Bir sabah Arthur, hasır yatağından kalktığında, Merlin'in karşıdaki mağaradan baktığını gördü.
“Kötü bir rüya gördüm” diye mırıldandı Arthur. "Dünyada bir tek ben kalmıştım. Benden başka kimsenin olmadığı ormanlarda ve yollarda dolaşıyordum."
“Rüya mı?” dedi Merlin. “O bir rüya değildi. Sen gerçekten de dünyadaki son insansın.”
“Ama bu nasıl olur?” diye sordu Arthur.
“Dünyadaki tek insanın, en son insan olduğunda da hem fikiriz değil mi?”
“Evet.”
“O zaman, insanların gelecekte ego dedikleri sana ait ben imajı'ndan bakarsak teksin.”
“Bunu nasıl söyleyebilirsin? Sen ve ben burada birlikteyiz, değil mi? Ve binlerce insanın yaşadığı köy ve kasabalardan geçtik.”

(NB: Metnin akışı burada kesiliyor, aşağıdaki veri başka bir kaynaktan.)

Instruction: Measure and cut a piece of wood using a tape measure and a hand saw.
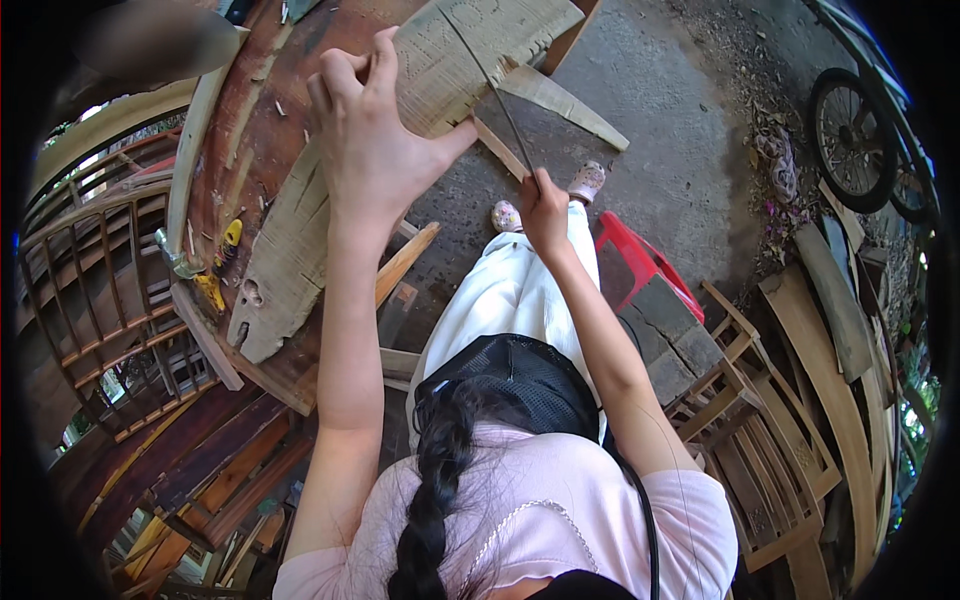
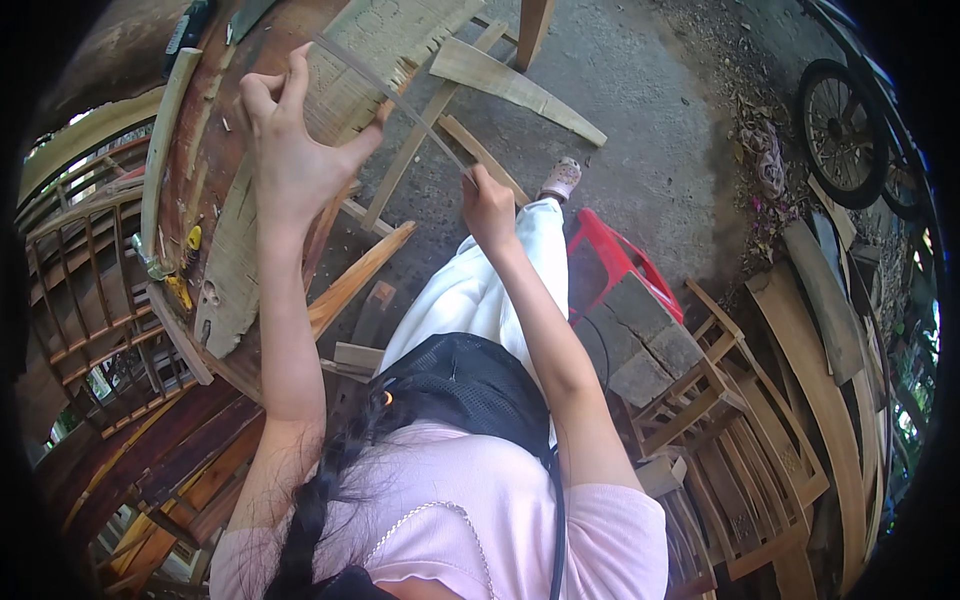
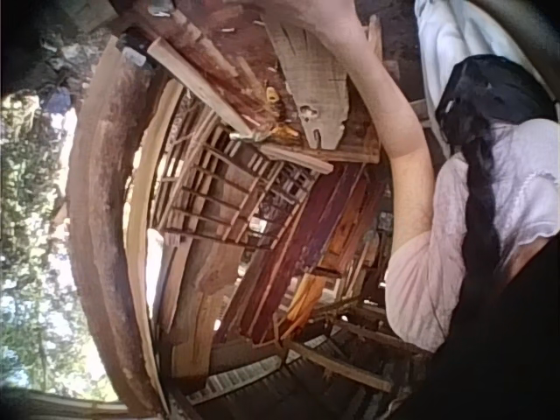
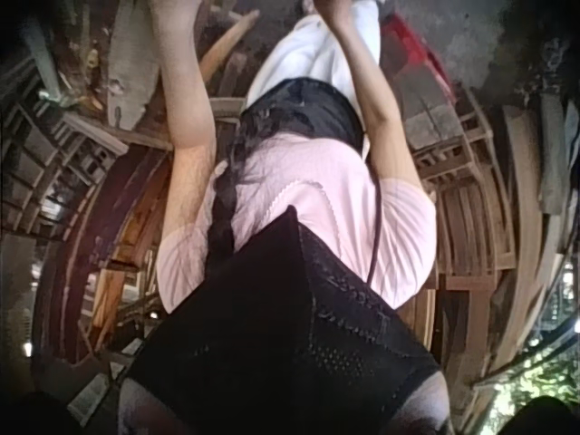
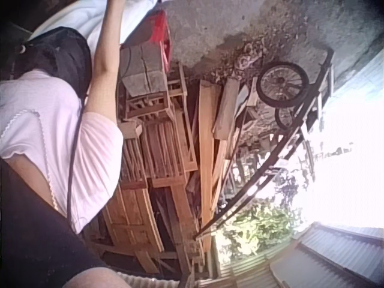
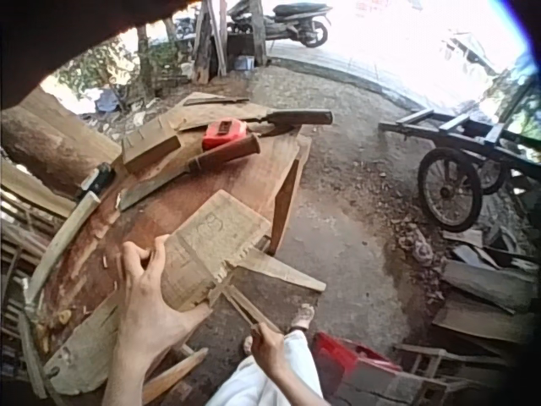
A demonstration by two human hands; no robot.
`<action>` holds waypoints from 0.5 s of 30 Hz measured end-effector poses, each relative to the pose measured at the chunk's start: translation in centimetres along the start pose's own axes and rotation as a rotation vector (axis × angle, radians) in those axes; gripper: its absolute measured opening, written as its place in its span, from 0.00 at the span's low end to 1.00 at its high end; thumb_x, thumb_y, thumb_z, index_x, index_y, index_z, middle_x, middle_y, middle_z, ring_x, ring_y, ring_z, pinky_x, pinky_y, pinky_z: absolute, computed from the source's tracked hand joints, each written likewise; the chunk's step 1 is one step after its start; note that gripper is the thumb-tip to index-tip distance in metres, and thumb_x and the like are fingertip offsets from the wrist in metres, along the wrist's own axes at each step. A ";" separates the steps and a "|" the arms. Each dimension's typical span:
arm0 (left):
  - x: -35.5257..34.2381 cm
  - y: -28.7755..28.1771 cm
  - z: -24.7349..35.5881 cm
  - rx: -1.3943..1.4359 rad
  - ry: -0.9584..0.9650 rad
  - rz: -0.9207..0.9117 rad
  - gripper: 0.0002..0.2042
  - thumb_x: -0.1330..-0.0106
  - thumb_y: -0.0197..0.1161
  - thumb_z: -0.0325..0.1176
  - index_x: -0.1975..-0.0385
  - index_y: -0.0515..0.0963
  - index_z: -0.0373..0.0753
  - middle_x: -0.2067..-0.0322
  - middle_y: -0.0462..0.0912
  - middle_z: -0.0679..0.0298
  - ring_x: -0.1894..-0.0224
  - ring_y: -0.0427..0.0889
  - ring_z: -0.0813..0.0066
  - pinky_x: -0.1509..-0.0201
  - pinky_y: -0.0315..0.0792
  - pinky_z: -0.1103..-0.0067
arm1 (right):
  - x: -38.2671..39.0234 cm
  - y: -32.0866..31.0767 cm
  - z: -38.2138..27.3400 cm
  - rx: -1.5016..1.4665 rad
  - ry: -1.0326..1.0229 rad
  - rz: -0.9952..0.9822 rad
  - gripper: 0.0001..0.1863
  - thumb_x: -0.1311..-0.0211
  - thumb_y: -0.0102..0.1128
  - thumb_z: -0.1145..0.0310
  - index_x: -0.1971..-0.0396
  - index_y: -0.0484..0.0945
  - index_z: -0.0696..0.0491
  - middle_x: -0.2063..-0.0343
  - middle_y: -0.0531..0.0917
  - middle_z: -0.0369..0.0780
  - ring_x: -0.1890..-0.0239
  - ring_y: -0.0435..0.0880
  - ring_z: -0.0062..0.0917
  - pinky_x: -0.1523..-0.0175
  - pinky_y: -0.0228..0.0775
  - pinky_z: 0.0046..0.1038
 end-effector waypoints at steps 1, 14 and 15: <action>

Merlin başını salladı. “Kendine dikkatlice bakarsan nesin ki? Deneyimlerini sürekli anılara dönüştüren bir yaratıksın.” “Ben” dediğinde, kendine özel geçmişini kimsenin paylaşamayacağı bir deneyimler yığınından bahsediyorsun.
“Anılar kadar özel bir şey olamaz. Sen ve ben birlikte yürüsek de, ayrı yollardan yürüdük. Bir çiçeğe seninle aynı deneyimi paylaşarak bakamam. Tek bir gözyaşı ve gülüş bile gerçekten bir başkasına verilemez.”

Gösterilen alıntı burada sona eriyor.